[Start of section]

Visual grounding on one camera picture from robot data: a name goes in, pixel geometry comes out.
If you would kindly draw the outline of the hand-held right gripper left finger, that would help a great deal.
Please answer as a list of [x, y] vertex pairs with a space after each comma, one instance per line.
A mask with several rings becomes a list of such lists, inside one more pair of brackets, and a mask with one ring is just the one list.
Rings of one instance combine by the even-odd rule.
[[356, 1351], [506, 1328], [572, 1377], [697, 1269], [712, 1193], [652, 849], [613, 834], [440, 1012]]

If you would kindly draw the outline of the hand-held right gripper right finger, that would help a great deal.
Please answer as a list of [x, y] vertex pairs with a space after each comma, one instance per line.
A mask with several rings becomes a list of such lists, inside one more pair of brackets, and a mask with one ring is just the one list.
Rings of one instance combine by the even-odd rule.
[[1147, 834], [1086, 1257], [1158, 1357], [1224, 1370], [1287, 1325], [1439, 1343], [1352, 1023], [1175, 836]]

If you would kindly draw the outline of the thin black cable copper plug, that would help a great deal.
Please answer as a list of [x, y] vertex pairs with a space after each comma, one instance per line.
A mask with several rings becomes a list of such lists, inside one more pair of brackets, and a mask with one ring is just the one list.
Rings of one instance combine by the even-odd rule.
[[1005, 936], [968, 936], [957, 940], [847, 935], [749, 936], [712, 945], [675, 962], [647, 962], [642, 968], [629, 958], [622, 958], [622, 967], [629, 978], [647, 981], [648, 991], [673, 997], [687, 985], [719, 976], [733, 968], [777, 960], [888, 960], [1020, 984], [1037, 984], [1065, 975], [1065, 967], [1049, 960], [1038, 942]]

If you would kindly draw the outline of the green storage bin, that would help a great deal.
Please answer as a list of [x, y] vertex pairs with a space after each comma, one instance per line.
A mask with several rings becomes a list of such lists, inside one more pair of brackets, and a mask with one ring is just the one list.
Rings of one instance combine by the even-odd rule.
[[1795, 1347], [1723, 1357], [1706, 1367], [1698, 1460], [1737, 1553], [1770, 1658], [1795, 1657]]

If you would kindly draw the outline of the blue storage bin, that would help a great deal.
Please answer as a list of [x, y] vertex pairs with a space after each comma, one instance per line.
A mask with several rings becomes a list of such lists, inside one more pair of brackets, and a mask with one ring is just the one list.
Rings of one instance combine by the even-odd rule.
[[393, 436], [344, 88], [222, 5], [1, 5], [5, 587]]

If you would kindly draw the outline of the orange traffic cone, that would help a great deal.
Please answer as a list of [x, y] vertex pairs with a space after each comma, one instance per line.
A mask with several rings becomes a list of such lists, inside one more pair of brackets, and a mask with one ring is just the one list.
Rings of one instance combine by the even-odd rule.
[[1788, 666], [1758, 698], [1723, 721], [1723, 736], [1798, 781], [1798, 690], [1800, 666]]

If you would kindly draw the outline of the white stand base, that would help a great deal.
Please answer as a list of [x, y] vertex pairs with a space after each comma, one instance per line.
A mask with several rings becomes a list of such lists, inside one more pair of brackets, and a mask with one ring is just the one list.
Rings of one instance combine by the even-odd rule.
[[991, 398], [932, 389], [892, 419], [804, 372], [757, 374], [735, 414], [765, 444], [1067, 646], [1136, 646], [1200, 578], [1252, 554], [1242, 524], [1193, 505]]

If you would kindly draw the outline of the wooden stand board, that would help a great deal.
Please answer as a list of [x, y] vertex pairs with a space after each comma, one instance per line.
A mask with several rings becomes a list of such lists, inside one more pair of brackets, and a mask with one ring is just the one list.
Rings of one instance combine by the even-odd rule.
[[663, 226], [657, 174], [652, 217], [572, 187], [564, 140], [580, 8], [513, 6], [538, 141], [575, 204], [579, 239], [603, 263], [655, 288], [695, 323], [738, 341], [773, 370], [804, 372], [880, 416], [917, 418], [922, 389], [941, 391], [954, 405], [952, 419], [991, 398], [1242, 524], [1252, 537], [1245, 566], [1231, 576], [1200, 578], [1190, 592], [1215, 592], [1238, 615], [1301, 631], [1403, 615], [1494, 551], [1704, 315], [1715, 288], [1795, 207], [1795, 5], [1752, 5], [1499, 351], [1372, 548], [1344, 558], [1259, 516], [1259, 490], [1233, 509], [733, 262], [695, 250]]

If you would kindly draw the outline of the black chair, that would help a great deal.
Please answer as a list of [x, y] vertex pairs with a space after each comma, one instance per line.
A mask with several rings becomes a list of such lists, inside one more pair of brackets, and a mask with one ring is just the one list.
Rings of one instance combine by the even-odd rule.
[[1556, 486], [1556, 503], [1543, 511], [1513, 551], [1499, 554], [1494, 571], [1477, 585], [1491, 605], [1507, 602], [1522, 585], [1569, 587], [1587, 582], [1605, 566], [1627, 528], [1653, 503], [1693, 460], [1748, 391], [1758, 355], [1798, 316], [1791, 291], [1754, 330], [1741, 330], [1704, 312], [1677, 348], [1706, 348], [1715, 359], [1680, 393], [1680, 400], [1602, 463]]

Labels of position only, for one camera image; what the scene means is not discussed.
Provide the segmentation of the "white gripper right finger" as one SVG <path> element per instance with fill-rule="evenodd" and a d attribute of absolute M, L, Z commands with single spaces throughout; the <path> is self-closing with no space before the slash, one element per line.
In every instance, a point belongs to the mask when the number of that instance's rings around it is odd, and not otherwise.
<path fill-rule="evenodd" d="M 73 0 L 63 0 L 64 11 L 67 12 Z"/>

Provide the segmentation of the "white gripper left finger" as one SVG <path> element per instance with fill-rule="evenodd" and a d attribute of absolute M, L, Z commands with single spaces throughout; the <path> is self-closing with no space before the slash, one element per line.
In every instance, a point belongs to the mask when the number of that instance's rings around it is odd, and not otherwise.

[End of section]

• What to work on: Each record needs to be duplicated exactly as given.

• Output below:
Visual grounding on one camera picture from robot data: a name goes in, pixel geometry comes out.
If you would kindly draw the outline of the hand-held right gripper left finger, that would help a great deal.
Please answer as a list of [x, y] vertex pairs with a space after each comma, one instance per line.
A mask with several rings becomes a list of such lists, inside one more pair of brackets, and a mask with one ring is just the one list.
Rings of one instance combine by the even-odd rule.
[[356, 1351], [506, 1328], [572, 1377], [697, 1269], [712, 1193], [652, 849], [613, 834], [440, 1012]]

If you would kindly draw the outline of the hand-held right gripper right finger, that would help a great deal.
Please answer as a list of [x, y] vertex pairs with a space after each comma, one instance per line.
A mask with several rings becomes a list of such lists, inside one more pair of brackets, and a mask with one ring is just the one list.
Rings of one instance combine by the even-odd rule.
[[1147, 834], [1086, 1257], [1158, 1357], [1224, 1370], [1287, 1325], [1439, 1343], [1352, 1023], [1175, 836]]

If you would kindly draw the outline of the thin black cable copper plug, that would help a great deal.
Please answer as a list of [x, y] vertex pairs with a space after each comma, one instance per line.
A mask with several rings becomes a list of such lists, inside one more pair of brackets, and a mask with one ring is just the one list.
Rings of one instance combine by the even-odd rule.
[[1005, 936], [968, 936], [957, 940], [847, 935], [749, 936], [712, 945], [675, 962], [647, 962], [642, 968], [629, 958], [622, 958], [622, 967], [629, 978], [647, 981], [648, 991], [673, 997], [687, 985], [719, 976], [733, 968], [777, 960], [888, 960], [1020, 984], [1037, 984], [1065, 975], [1065, 967], [1049, 960], [1038, 942]]

If you would kindly draw the outline of the green storage bin, that would help a great deal.
Please answer as a list of [x, y] vertex pairs with a space after each comma, one instance per line.
A mask with several rings becomes a list of such lists, inside one more pair of brackets, and a mask with one ring is just the one list.
Rings of one instance combine by the even-odd rule.
[[1795, 1347], [1723, 1357], [1706, 1367], [1698, 1460], [1737, 1553], [1770, 1658], [1795, 1657]]

If you would kindly draw the outline of the blue storage bin, that would help a great deal.
Please answer as a list of [x, y] vertex pairs with a space after each comma, one instance per line.
A mask with several rings becomes a list of such lists, inside one more pair of brackets, and a mask with one ring is just the one list.
Rings of one instance combine by the even-odd rule.
[[393, 436], [344, 88], [222, 5], [1, 5], [5, 587]]

If you would kindly draw the outline of the orange traffic cone, that would help a great deal.
Please answer as a list of [x, y] vertex pairs with a space after each comma, one instance per line.
A mask with several rings becomes a list of such lists, inside one more pair of brackets, and a mask with one ring is just the one list.
Rings of one instance combine by the even-odd rule.
[[1788, 666], [1758, 698], [1723, 721], [1723, 736], [1798, 781], [1798, 690], [1800, 666]]

If you would kindly draw the outline of the white stand base, that would help a great deal.
Please answer as a list of [x, y] vertex pairs with a space after each comma, one instance per line.
A mask with several rings becomes a list of such lists, inside one more pair of brackets, and a mask with one ring is just the one list.
Rings of one instance combine by the even-odd rule.
[[991, 398], [932, 389], [892, 419], [804, 372], [757, 374], [735, 414], [765, 444], [1067, 646], [1136, 646], [1200, 578], [1252, 554], [1242, 524], [1193, 505]]

If you would kindly draw the outline of the wooden stand board, that would help a great deal.
Please answer as a list of [x, y] vertex pairs with a space after each comma, one instance per line.
A mask with several rings becomes a list of such lists, inside one more pair of brackets, and a mask with one ring is just the one list.
Rings of one instance combine by the even-odd rule.
[[663, 226], [657, 174], [652, 217], [572, 187], [564, 140], [580, 8], [513, 6], [538, 141], [575, 204], [579, 239], [603, 263], [655, 288], [695, 323], [738, 341], [773, 370], [804, 372], [880, 416], [917, 418], [922, 389], [941, 391], [954, 405], [952, 419], [991, 398], [1242, 524], [1252, 537], [1245, 566], [1231, 576], [1200, 578], [1190, 592], [1215, 592], [1238, 615], [1301, 631], [1403, 615], [1494, 551], [1704, 315], [1715, 288], [1795, 207], [1795, 5], [1752, 5], [1499, 351], [1372, 548], [1344, 558], [1259, 516], [1259, 490], [1233, 509], [733, 262], [695, 250]]

If you would kindly draw the outline of the black chair, that would help a great deal.
Please answer as a list of [x, y] vertex pairs with a space after each comma, one instance per line.
A mask with several rings becomes a list of such lists, inside one more pair of brackets, and a mask with one ring is just the one list.
Rings of one instance combine by the even-odd rule.
[[1556, 486], [1556, 503], [1543, 511], [1513, 551], [1499, 554], [1494, 571], [1477, 585], [1491, 605], [1507, 602], [1522, 585], [1569, 587], [1587, 582], [1605, 566], [1627, 528], [1653, 503], [1693, 460], [1748, 391], [1758, 355], [1798, 316], [1791, 291], [1754, 330], [1741, 330], [1704, 312], [1677, 348], [1706, 348], [1715, 359], [1680, 393], [1680, 400], [1602, 463]]

Labels of position only, for one camera image; what the scene means is not discussed.
Provide the segmentation of the "white gripper right finger" as one SVG <path> element per instance with fill-rule="evenodd" and a d attribute of absolute M, L, Z commands with single spaces throughout; the <path> is self-closing with no space before the slash, one element per line.
In every instance, a point belongs to the mask when the number of that instance's rings around it is odd, and not otherwise.
<path fill-rule="evenodd" d="M 73 0 L 63 0 L 64 11 L 67 12 Z"/>

Provide the segmentation of the "white gripper left finger" as one SVG <path> element per instance with fill-rule="evenodd" and a d attribute of absolute M, L, Z commands with single spaces throughout; the <path> is self-closing with no space before the slash, one element per line.
In every instance, a point belongs to the mask when the number of that instance's rings around it is odd, and not otherwise.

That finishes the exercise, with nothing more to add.